In the future, students might dismiss stories about weather-related school closures as folklore.
The COVID-19 pandemic compelled us to experiment with edtech, but it’s still unclear whether attending school virtually with a laptop at the kitchen table offers the same benefits as being in a classroom. One recent study found that only 27% of schools asked teachers to monitor student attendance and 37% were required to do 1:1 check-ins on an ongoing basis.
Can education in a post-pandemic world become more accessible, asynchronous and persistent? Or will our digital divide deepen existing inequities in our educational system?
To consider the issue, four TechCrunch staffers looked at the future of edtech and remote learning:
- Devin Coldewey
- Natasha Mascarenhas
- Alex Wilhelm
- Danny Crichton
Devin Coldewey: gaming will transform remote learning, but stigma must be addressed
When I was a kid, we played SimCity in computer class once we’d finished our typing lessons, five-paragraph essays and so on. I always thought I was pulling a fast one by zipping through the assignments and getting straight to building my city, but the truth is I was learning just as much with one as the other. The game fooled me into learning about city infrastructure, taxes and other civic concepts that I probably would have fallen asleep had I been reading about them.

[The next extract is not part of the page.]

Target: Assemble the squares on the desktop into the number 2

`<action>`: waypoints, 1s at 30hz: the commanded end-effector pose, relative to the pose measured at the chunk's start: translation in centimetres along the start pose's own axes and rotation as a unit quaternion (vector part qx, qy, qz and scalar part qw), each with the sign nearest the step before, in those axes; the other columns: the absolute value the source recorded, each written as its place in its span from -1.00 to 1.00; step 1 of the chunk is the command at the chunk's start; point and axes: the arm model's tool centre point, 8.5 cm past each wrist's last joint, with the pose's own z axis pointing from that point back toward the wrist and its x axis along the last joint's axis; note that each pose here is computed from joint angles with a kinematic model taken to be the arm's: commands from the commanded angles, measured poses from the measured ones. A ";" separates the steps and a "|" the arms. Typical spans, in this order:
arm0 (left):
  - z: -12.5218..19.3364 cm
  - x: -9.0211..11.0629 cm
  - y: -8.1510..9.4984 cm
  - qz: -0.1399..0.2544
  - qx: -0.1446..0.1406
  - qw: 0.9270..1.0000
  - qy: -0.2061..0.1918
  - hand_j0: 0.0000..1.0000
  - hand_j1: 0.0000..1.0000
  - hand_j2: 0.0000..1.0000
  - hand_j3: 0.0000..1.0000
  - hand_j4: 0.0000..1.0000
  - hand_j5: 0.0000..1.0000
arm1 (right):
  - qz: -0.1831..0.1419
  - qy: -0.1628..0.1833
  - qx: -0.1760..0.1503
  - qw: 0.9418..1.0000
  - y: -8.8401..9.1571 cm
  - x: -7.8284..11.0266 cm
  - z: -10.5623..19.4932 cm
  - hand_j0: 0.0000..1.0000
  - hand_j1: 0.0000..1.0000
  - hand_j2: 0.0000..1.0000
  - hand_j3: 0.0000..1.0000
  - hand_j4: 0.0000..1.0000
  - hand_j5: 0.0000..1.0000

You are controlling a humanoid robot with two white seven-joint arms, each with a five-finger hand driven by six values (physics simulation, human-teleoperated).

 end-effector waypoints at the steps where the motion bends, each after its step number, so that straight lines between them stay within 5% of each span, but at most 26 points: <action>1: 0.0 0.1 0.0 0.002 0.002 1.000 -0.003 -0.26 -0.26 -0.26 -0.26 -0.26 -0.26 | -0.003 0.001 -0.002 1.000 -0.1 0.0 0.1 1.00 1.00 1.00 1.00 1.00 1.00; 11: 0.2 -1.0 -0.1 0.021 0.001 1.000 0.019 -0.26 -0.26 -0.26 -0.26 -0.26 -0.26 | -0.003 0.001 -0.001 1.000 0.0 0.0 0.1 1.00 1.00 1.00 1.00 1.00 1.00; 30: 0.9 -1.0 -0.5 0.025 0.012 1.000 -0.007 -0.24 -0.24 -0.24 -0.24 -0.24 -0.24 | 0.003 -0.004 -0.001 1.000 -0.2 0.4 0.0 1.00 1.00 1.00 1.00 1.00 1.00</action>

As a preschool teacher I found myself on the other side of this phenomenon, finding ways to impart learning on my little charges without boring them — and they were easily bored. It was always better to learn by doing, but kids don’t do anything unless it’s fun.
The pandemic isn’t just affecting higher education; 4th-graders and middle school kids are being thrown for a loop as well — not to mention their teachers. Gaming has to be part of the solution.

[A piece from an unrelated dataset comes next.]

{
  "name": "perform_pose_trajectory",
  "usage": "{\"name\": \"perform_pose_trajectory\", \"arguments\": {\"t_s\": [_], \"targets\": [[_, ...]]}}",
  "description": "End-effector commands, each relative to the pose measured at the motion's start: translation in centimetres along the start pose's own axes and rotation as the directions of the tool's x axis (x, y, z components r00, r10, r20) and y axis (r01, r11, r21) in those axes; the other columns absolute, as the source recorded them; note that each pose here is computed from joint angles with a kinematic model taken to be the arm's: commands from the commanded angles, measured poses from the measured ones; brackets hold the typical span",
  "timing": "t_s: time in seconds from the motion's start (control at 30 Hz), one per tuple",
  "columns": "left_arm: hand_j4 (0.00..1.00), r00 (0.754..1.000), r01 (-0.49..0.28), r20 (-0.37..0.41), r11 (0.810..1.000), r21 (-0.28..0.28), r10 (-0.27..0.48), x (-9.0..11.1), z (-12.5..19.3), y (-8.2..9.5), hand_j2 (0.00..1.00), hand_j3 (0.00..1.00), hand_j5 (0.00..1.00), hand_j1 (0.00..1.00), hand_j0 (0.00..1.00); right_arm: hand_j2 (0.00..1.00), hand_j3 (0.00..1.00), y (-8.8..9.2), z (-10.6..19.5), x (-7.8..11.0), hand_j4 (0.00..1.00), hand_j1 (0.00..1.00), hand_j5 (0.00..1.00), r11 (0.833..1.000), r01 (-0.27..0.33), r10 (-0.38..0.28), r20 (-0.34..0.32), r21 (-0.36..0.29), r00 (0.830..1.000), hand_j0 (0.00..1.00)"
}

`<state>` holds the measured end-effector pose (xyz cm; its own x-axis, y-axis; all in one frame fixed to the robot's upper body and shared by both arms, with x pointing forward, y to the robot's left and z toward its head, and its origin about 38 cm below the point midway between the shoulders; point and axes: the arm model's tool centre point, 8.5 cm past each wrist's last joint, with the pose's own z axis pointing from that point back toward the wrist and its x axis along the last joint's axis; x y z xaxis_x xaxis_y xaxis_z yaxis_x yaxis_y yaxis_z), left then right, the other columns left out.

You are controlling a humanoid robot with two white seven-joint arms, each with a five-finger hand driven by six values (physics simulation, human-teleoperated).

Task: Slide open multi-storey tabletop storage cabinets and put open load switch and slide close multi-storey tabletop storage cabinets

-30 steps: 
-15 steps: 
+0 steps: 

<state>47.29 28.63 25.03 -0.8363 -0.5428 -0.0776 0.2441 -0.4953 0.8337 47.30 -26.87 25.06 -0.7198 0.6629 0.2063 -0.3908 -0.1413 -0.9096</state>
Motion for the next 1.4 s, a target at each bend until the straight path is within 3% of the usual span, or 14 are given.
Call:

Our education system has a sort of built-in fun-to-learning ratio that gets smaller as the years go on, because many of the tools we use to teach core concepts are dated and static. There are a few “edutainment” products if kids are lucky enough to have the iPads or laptops to use them on, but not enough, and they’re plainly of a lower order than the real games kids play all the time. When a kid’s hobby is playing something like Fortnite or Breath of the Wild, does an algebra worksheet dressed up like a 2002 Flash game really seem like anything more than work?
Educational games are stuck on the idea of adding fun to old methods of teaching instead of rethinking how learning can be accomplished outside of those methods. Yet the possibilities of teaching using remote presence and virtual worlds are staggering.
A simple and laudable example is Ubisoft’s educational mode, present in its last two Assassin’s Creed games set in ancient Egypt and classical Athens. For all that they came up short as AAA games, these astonishingly detailed sandboxes offer an entire college course’s worth of anthropology and history; in fact, a special non-violent mode exists just for exploring those aspects of the game.
Imagine telling a classroom full of 14-year-olds that their assignment was to play Assassin’s Creed for an hour a day, find something interesting, look it up and write a paragraph about it. Or build a functioning rocket in Kerbal Space Program. Or finish a set of puzzles in The Witness and list the hidden rules that govern them. Or work with three other kids to build a model of the school in Minecraft or Roblox .
Right now, that’s practically unthinkable (outside a few forward-thinking classrooms), partly because the culture around gaming is weird, toxic and few people take the medium seriously for educational purposes. But if remote learning is going to be part of K-12 education from now on — and we’d better plan for that — we need to meet kids where they are, not try to contort them into a mold cast a century ago.
It’s difficult to visualize because “real” games aren’t built for education except as a secondary consideration. But virtual worlds are becoming venues for more than competition, and embracing that from first principles, by involving educators and students to see what is needed and how those needs can be met, will be a fruitful path for the industry to pursue.